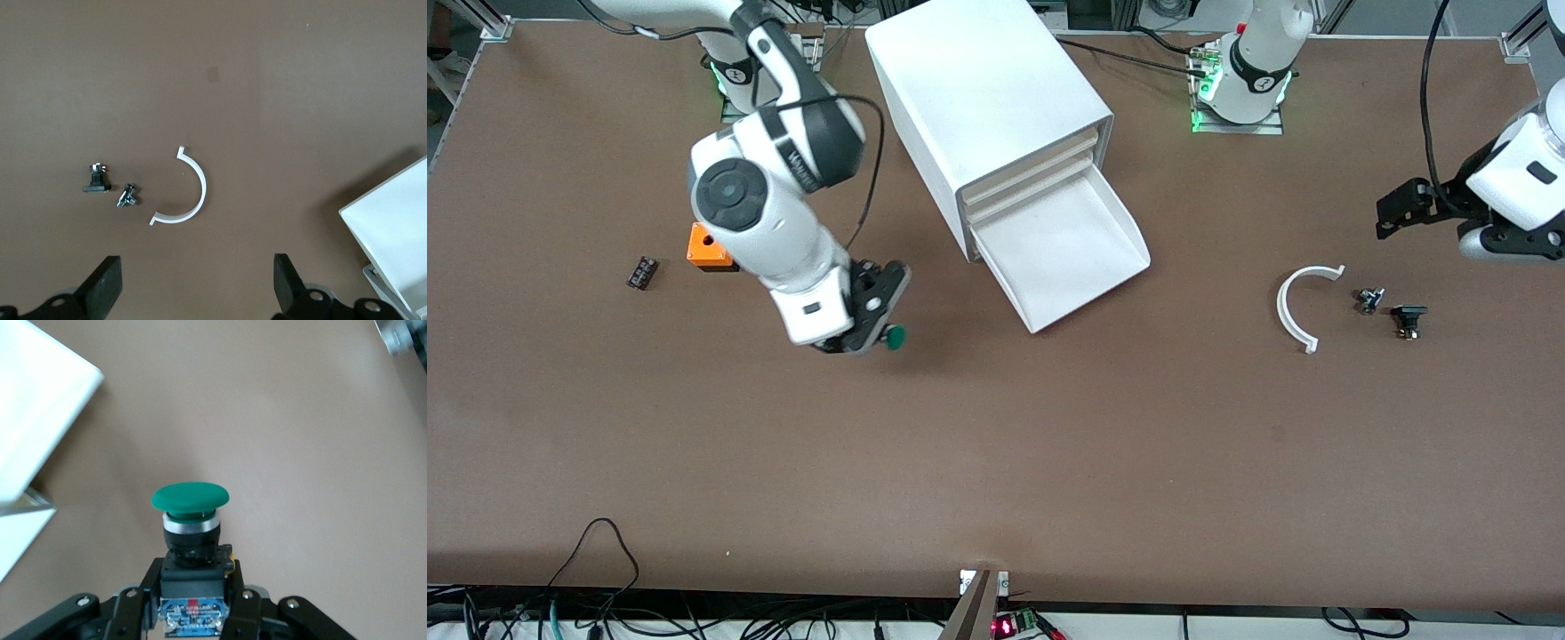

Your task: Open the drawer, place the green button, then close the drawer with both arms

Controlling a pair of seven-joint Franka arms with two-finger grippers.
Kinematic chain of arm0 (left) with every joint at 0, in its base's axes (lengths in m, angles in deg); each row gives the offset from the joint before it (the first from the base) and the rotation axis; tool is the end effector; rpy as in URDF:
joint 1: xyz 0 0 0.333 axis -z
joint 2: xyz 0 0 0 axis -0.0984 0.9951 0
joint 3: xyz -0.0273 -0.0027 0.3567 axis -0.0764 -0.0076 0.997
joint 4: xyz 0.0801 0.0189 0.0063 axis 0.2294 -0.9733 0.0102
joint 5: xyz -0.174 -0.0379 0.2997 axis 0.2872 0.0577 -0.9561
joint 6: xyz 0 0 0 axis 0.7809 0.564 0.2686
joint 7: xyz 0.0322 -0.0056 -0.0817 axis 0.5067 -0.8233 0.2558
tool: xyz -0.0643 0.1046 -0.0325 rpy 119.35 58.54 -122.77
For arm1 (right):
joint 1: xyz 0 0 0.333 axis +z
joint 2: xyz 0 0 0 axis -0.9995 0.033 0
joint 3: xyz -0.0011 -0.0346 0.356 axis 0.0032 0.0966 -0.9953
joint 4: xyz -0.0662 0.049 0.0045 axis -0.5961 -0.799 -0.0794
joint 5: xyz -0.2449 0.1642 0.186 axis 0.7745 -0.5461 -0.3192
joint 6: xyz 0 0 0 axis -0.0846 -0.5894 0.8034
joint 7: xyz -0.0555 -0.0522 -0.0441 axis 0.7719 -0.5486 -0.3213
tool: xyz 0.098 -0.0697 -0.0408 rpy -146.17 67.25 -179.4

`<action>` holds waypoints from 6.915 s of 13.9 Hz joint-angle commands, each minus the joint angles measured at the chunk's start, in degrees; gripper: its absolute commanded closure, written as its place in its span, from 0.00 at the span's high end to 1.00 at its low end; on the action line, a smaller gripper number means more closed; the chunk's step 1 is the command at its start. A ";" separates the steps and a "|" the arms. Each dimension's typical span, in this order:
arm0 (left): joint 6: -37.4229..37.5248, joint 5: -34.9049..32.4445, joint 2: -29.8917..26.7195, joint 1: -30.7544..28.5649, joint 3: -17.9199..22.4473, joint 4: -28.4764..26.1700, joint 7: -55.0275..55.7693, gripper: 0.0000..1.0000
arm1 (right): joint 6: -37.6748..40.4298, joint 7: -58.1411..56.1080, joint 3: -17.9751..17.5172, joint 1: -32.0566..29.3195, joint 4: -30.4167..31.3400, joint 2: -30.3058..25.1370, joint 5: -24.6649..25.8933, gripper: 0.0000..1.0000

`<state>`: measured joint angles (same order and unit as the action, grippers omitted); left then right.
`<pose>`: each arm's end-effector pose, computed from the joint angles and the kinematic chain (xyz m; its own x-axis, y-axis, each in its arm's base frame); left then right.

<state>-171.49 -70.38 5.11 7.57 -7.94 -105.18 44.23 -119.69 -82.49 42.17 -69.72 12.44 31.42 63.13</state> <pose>0.5101 -0.0155 0.6213 0.9976 -0.0383 -0.0577 -0.0402 -0.9986 -0.0333 0.5906 0.3297 0.4548 0.3754 0.9124 0.1629 0.9243 -0.3817 0.0078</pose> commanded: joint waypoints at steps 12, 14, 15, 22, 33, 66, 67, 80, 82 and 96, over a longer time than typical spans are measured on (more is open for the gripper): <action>-2.01 -0.73 -2.73 -0.51 0.30 -4.16 0.34 1.00 | 2.78 -19.26 -6.56 14.21 -15.65 11.39 10.62 0.26; -2.54 -0.55 -2.38 -0.51 0.21 -3.98 0.33 1.00 | 3.21 -19.52 -6.56 15.79 -15.47 12.36 11.77 0.26; -3.24 -0.03 -2.29 -0.51 0.21 -3.98 0.33 1.00 | 3.91 -19.52 -6.56 16.93 -15.47 12.80 12.12 0.26; -3.25 0.24 -0.89 -0.60 0.56 -3.55 0.16 1.00 | 3.83 -18.82 -7.44 20.01 -15.56 17.36 13.44 0.26; -5.09 0.33 0.96 -0.51 0.56 -3.54 0.25 1.00 | -0.48 -9.61 -7.18 24.32 -15.56 23.35 21.35 0.37; -49.30 -3.01 28.04 23.04 -5.40 -18.91 59.84 1.00 | 25.63 74.79 7.15 -4.04 -8.35 -7.67 12.75 1.00; -48.95 -2.93 27.16 23.04 -6.54 -19.88 59.05 1.00 | 25.63 72.78 6.97 -5.89 -8.35 -8.46 12.65 1.00; -48.78 -2.57 25.05 22.95 -19.73 -25.52 58.96 1.00 | 25.89 52.41 7.15 -18.82 -2.46 -15.14 6.59 1.00; -48.77 -2.31 24.87 22.95 -21.58 -25.69 58.96 1.00 | 25.98 46.85 7.59 -19.44 -2.03 -15.15 6.50 1.00; -46.85 -1.96 15.04 9.61 -22.20 -24.55 59.31 1.00 | 21.06 39.80 15.23 -19.44 16.33 -27.88 -0.79 1.00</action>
<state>-220.55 -71.74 24.82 21.01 -29.57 -129.12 102.61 -97.53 -43.80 57.48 -89.06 23.35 7.97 63.05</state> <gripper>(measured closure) 0.000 0.000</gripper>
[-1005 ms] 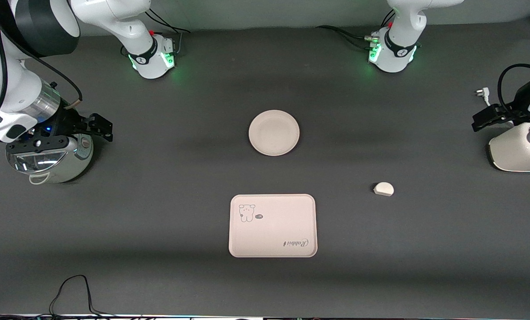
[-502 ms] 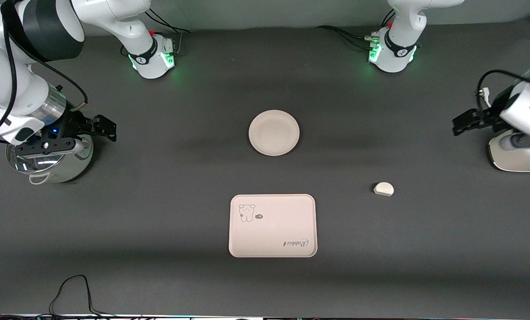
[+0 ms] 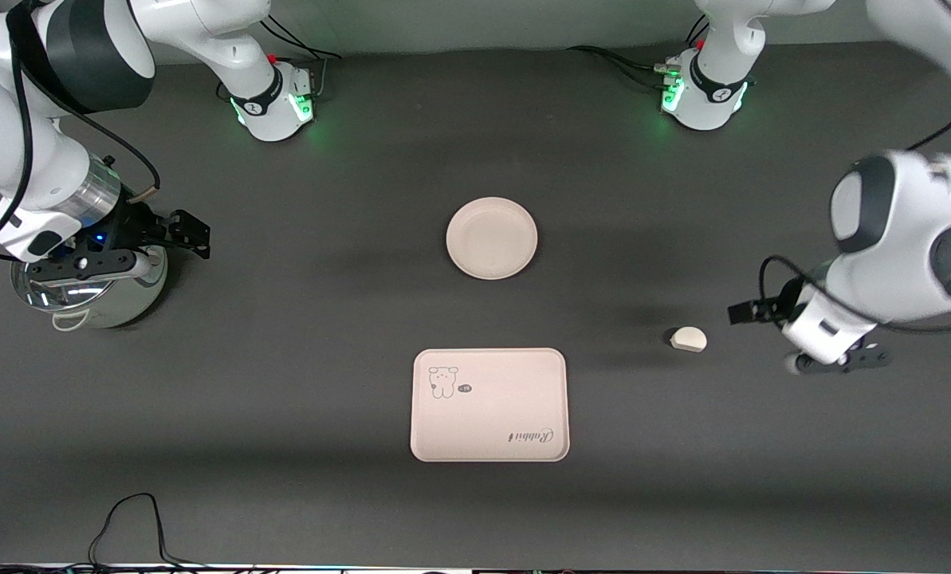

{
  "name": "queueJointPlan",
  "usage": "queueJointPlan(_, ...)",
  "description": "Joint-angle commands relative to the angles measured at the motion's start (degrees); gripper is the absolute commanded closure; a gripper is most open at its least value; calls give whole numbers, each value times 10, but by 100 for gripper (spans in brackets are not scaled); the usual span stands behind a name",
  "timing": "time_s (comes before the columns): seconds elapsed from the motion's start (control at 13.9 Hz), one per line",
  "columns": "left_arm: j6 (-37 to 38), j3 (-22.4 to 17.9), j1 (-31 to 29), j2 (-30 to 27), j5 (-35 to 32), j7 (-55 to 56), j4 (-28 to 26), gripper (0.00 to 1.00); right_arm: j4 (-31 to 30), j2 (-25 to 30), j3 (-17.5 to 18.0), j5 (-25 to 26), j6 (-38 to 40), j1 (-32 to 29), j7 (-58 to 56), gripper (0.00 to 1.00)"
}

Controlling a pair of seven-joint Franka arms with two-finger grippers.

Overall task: Place bun in plate and plate on tray
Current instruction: 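Lower the left gripper onto the white bun and close on it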

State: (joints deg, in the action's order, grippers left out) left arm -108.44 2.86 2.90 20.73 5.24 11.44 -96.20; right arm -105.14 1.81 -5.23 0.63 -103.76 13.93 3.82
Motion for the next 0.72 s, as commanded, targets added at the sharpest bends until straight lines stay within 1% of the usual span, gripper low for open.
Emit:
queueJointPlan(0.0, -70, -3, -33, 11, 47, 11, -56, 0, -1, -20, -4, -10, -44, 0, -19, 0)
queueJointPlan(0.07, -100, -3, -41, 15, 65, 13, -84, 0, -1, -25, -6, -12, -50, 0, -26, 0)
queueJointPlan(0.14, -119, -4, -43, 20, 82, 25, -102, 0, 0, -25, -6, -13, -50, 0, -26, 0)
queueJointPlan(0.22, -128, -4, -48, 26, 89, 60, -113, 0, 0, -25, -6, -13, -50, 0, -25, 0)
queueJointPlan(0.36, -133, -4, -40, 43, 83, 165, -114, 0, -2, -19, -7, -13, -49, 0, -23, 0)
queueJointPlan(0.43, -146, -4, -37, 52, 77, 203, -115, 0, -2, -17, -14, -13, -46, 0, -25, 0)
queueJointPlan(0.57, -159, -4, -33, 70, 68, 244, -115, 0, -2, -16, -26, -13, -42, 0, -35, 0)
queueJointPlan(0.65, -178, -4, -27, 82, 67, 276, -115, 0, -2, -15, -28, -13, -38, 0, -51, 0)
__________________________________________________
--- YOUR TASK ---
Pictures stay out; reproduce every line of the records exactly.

--- EXPECTED ANSWER ---
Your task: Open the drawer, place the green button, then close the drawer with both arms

Controlling a pair of seven-joint Franka arms with two-finger grippers.
Kinematic chain of arm0 (left) with every joint at 0, in its base's axes (lengths in m, angles in deg); each row gives the offset from the joint before it (the first from the base) and the rotation axis; tool is the end effector; rpy as in URDF:
joint 1: xyz 0 0 0.333 axis -z
joint 2: xyz 0 0 0 axis -0.0984 0.9951 0
joint 3: xyz -0.0273 -0.0027 0.3567 axis -0.0764 -0.0076 0.997
joint 4: xyz 0.0801 0.0189 0.0063 axis 0.2294 -0.9733 0.0102
joint 5: xyz -0.174 -0.0379 0.2997 axis 0.2872 0.0577 -0.9561
joint 6: xyz 0 0 0 axis 0.7809 0.564 0.2686
joint 7: xyz 0.0322 -0.0056 -0.0817 axis 0.5067 -0.8233 0.2558
tool: xyz -0.0643 0.1046 -0.0325 rpy 119.35 58.54 -122.77
For arm1 (right):
joint 1: xyz 0 0 0.333 axis +z
joint 2: xyz 0 0 0 axis -0.9995 0.033 0
joint 3: xyz -0.0011 -0.0346 0.356 axis 0.0032 0.0966 -0.9953
joint 4: xyz -0.0662 0.049 0.0045 axis -0.5961 -0.799 -0.0794
joint 5: xyz -0.2449 0.1642 0.186 axis 0.7745 -0.5461 -0.3192
joint 6: xyz 0 0 0 axis -0.0846 -0.5894 0.8034
joint 7: xyz -0.0555 -0.0522 -0.0441 axis 0.7719 -0.5486 -0.3213
tool: xyz 0.098 -0.0697 -0.0408 rpy -146.17 67.25 -179.4

`<action>` holds waypoints from 6.915 s of 13.9 Hz joint-angle commands, each minus the joint angles measured at the chunk's start, in degrees; gripper: its absolute commanded closure, written as its place in its span, from 0.00 at the span's high end to 1.00 at its low end; on the action line, a smaller gripper number means more closed; the chunk's step 1 is the command at its start. A ";" separates the steps and a "|" the arms. Each dimension's typical span, in this order:
arm0 (left): joint 6: -37.4229..37.5248, joint 5: -34.9049..32.4445, joint 2: -29.8917..26.7195, joint 1: -30.7544..28.5649, joint 3: -17.9199..22.4473, joint 4: -28.4764..26.1700, joint 7: -55.0275..55.7693, gripper: 0.0000..1.0000
arm1 (right): joint 6: -37.6748..40.4298, joint 7: -58.1411..56.1080, joint 3: -17.9751..17.5172, joint 1: -32.0566..29.3195, joint 4: -30.4167..31.3400, joint 2: -30.3058..25.1370, joint 5: -24.6649..25.8933, gripper: 0.0000..1.0000

`<state>`: measured joint angles (same order and unit as the action, grippers omitted); left then right.
`<pose>`: each arm's end-effector pose, computed from the joint angles and the kinematic chain (xyz m; its own x-axis, y-axis, each in its arm's base frame); left then right.

<state>-171.49 -70.38 5.11 7.57 -7.94 -105.18 44.23 -119.69 -82.49 42.17 -69.72 12.44 31.42 63.13</state> <pose>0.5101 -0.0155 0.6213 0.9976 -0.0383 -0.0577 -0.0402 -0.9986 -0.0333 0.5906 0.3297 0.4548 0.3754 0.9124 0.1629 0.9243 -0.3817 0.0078</pose> commanded: joint waypoints at steps 12, 14, 15, 22, 33, 66, 67, 80, 82 and 96, over a longer time than typical spans are measured on (more is open for the gripper): <action>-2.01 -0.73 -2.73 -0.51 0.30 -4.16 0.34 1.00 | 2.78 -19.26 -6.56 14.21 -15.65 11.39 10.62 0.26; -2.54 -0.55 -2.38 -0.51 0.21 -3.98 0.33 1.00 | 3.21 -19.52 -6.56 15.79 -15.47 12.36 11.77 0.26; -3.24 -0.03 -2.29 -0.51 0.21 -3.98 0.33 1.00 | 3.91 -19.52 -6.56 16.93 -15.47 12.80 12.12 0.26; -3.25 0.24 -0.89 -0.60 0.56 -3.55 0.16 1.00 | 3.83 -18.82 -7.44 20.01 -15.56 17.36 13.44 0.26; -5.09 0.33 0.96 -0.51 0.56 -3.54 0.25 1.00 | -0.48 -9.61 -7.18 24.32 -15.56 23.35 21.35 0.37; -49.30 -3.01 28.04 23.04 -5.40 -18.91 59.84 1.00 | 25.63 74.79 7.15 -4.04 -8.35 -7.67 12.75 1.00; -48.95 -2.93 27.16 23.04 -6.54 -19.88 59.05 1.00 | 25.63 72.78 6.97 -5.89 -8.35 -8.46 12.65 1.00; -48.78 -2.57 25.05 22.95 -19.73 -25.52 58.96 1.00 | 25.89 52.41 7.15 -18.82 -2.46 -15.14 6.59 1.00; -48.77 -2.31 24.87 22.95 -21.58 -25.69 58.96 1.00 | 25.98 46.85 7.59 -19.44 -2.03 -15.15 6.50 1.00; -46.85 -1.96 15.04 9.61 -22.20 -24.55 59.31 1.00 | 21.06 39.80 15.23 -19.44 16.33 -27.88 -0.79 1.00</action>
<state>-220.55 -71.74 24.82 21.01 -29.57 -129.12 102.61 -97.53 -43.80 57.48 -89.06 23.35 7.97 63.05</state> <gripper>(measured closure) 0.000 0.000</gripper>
[-1005 ms] 
[-502 ms] 
[+0 ms] 

{
  "name": "queueJointPlan",
  "usage": "queueJointPlan(_, ...)",
  "description": "Joint-angle commands relative to the angles measured at the motion's start (degrees); gripper is the absolute commanded closure; a gripper is most open at its least value; calls give whole numbers, each value times 10, but by 100 for gripper (spans in brackets are not scaled); the usual span stands behind a name",
  "timing": "time_s (comes before the columns): seconds elapsed from the motion's start (control at 13.9 Hz), one per line",
  "columns": "left_arm: j6 (-37 to 38), j3 (-22.4 to 17.9), j1 (-31 to 29), j2 (-30 to 27), j5 (-35 to 32), j7 (-55 to 56), j4 (-28 to 26), gripper (0.00 to 1.00); right_arm: j4 (-31 to 30), j2 (-25 to 30), j3 (-17.5 to 18.0), j5 (-25 to 26), j6 (-38 to 40), j1 (-32 to 29), j7 (-58 to 56), gripper (0.00 to 1.00)"
}

Controlling a pair of seven-joint Franka arms with two-finger grippers.

Overall task: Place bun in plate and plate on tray
Current instruction: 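Lower the left gripper onto the white bun and close on it
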
State: (joints deg, in the action's order, grippers left out) left arm -108.44 2.86 2.90 20.73 5.24 11.44 -96.20; right arm -105.14 1.81 -5.23 0.63 -103.76 13.93 3.82
Motion for the next 0.72 s, as commanded, targets added at the sharpest bends until straight lines stay within 1% of the usual span, gripper low for open.
Emit:
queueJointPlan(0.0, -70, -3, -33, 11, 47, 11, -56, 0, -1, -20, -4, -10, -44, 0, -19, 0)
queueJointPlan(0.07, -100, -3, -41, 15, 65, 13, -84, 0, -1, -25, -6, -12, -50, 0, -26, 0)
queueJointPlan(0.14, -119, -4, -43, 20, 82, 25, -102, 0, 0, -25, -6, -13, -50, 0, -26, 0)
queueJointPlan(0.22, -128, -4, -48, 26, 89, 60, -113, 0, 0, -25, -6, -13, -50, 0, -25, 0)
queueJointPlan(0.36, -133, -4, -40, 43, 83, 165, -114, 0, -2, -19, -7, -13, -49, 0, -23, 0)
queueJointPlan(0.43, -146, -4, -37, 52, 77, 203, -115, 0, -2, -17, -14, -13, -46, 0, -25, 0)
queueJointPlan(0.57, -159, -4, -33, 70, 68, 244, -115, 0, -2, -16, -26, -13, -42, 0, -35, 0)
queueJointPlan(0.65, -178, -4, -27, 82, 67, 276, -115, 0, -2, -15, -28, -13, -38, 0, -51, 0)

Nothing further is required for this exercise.